The National Prosecuting Authority’s (NPA) Independent Directorate (ID) is caught yet again with its pants down in its case against prominent businessman Kishene Chetty and co-accused.
This was as the ID claimed it had a “new indictment” against Chetty and others which proved that State prosecutor, advocate Tilas Chabalala, did not do a “cut and paste” of previous charges.
Last week, the publication exposed how Chetty and his co-accused were charged with the same charges that were struck off the roll back in 2020.
In its response, ID spokesperson Henry Mamothame rubbished claims that there was a duplication of charges or that both Chabalala and Sunnel Bellochun have any personal vendetta against the businessman.
Mamothame insisted that the cases were of a serious nature, saying that the ID and its employees were not holding a vendetta against the accused.
He described Chetty’s assertion as fallacious to suggest that the charges in the Paroex case were a duplication of some of the charges in the Silverton CAS 335/05/2020.
Despite the ID’s rebuttal of the duplication, in the investigator’s sworn oath, Sunnel Bellochun admitted that he got some the information from the original docket 335/05/2020, which he got from a Colonel R Joubert.
“As part of our investigations information was requested from Colonel R Joubert (Joubert) on 2020-11-26 with regard to a company named Paroex Auto Tech and Mechanical Holdings with registration number 2016/504412/07 (Paroex).
“The information supplied by Joubert indicated that a number of contracts for goods and services were awarded to Paroex as contained in annexure marked SB1,” Bellochun disclosed in his statement.
When The Star asked for the “new indictment” from ID, it said that the document was a public document and that it was also served on the accused.
“The final indictment was filed at the Pretoria High Court and it is now a public document that can be accessed. Furthermore, the indictment was served to the accused in an open court,” Mamothame said.
Chetty did not deny ever receiving what he termed the “so-called new indictment” for Silverton Cas 335, saying that the charges from Silverton Cas 335 were struck off the roll with Chabalala, lead investigator and Bellochun opening new baby dockets by the “ID rogue unit”.
“These people are lying, I am glad that you have all the papers, and this alone exposes the rot in the NPA, and the abuse of power these people were subjecting us to.
“Chabalala, lead investigator and Bellochun are messing with our lives, they trump up charges against us, and they do that under the guise of doing their jobs,” the businessman added.
On the question of whether the State wasn’t prejudicing the accused, the ID spokesperson said the State did not as it followed the law when it compiled the case.
“The State has followed all due processes in dealing with this matter. Furthermore, the accused have legal representatives who can raise such concerns in a court of law should they believe their clients were subjected to any form of prejudice.”

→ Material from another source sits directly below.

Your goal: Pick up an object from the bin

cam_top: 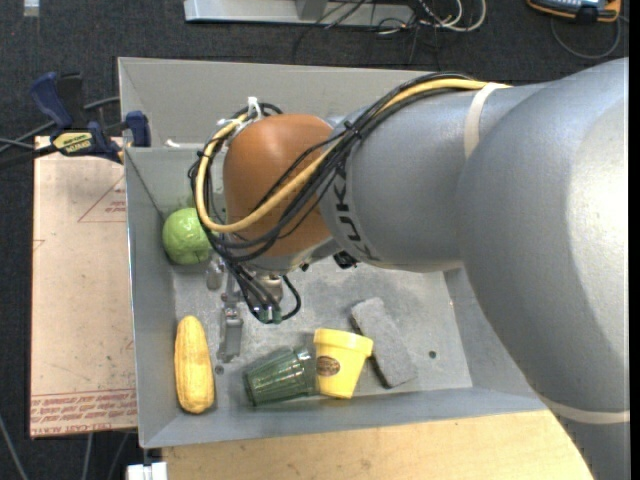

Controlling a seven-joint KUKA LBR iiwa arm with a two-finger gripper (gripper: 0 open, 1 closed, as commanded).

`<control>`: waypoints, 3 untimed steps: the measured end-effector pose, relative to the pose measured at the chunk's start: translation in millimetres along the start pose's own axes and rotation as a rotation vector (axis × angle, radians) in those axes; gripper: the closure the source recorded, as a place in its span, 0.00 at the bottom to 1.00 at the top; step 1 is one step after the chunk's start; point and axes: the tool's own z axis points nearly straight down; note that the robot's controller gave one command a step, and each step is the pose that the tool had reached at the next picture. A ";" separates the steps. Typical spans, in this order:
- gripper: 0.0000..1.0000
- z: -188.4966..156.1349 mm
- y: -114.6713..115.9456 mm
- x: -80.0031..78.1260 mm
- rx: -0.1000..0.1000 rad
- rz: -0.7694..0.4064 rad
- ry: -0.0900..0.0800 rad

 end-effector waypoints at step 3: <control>0.00 30.1 -28.3 18.8 0.000 -0.333 -0.007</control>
Offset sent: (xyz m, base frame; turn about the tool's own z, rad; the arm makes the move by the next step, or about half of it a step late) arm -0.0319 -0.0466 -0.0144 -0.3716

Chetty said the ID’s actions were intended to harm all concerned and mislead their bosses. According to Chetty, he requested numerous sittings to explain such but the NDPP head and ID head refused, because of what he termed the “rogue unit” had “gate keepers” within.

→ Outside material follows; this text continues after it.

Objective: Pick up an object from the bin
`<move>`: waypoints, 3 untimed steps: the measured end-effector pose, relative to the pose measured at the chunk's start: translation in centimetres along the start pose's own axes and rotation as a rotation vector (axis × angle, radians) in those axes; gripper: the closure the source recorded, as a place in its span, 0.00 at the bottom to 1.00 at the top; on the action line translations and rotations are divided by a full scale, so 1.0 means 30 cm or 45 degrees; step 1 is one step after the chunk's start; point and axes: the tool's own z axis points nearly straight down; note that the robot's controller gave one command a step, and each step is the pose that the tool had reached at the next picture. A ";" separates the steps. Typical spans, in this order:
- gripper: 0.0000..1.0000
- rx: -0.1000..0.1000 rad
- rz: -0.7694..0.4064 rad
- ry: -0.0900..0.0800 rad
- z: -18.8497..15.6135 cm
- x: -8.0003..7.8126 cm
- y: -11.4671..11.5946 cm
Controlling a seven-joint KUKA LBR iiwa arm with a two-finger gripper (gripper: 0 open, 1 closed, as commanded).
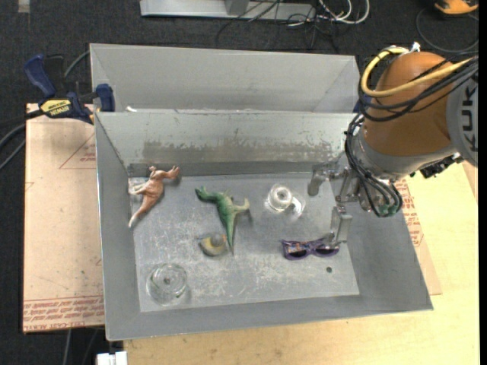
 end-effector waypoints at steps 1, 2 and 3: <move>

The publication also found that Chabalala allegedly misled Judge Moosa during court proceedings when he asked if there were any other matters pending against Chetty and he said there were not, but he, however, charged Chetty with two more charges days later.
When the publication asked if what the State prosecutor did was not tantamount to perjury, Mamothame asked for evidence of what we asked him. When the publication provided him with the evidence of what transpired in the judge’s chambers, he failed to respond.

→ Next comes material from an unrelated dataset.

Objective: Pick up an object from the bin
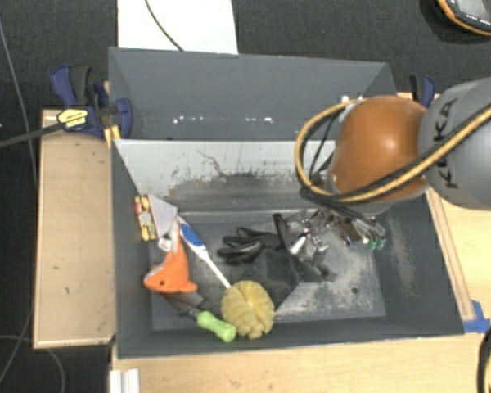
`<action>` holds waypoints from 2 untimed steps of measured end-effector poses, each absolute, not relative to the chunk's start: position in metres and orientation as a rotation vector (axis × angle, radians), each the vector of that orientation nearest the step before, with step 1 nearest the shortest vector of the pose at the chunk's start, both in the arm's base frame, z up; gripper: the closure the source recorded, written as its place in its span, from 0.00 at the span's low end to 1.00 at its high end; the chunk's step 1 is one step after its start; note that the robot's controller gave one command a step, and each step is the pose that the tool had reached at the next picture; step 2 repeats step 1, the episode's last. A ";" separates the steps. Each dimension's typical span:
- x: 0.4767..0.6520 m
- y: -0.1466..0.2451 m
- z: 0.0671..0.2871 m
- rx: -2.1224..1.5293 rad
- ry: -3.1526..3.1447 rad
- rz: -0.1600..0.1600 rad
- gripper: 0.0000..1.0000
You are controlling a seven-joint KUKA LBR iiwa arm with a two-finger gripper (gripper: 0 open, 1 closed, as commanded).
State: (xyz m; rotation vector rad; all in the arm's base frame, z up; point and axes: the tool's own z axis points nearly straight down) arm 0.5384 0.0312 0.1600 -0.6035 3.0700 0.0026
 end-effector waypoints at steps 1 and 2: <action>0.550 0.055 0.246 -0.802 3.023 0.001 1.00; 0.550 0.055 0.246 -0.802 3.023 0.001 1.00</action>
Offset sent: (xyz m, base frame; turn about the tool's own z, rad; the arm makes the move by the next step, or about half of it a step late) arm -0.0175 -0.0006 0.1951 0.0382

The Star can confirm from the papers it has at its disposal that Chetty and his co-accused were charged with corruption from the case that was thrown out of court in March 2022, despite the ID’s insistence that it has a “new indictment” which it is yet to produce.
From the documents the publication has seen, it clearly shows that all the charges were a copy and paste from the initial dropped charges.
For the past years, the NPA has been accused of abusing its prosecutorial powers in an attempt to prosecute and silence “suspects with chargers that were questionable”.
In 2016, then suspended KwaZulu-Natal Hawks commander Johan Booysen had launched a devastating legal attack on the fired national director of public prosecutions (NDPP), Shaun Abrahams, accusing him of what he termed “a clear abuse of prosecutorial power”.
In his papers lodged at the Pietermaritzburg High Court, Booysen alleged that Abrahams’s decisions to reauthorise racketeering charges against him and 17 other policemen “were part of a pattern of illegal activity by the National Prosecuting Authority (NPA) aimed at prosecuting them for crimes they have not committed, and with a clearly ulterior purpose”.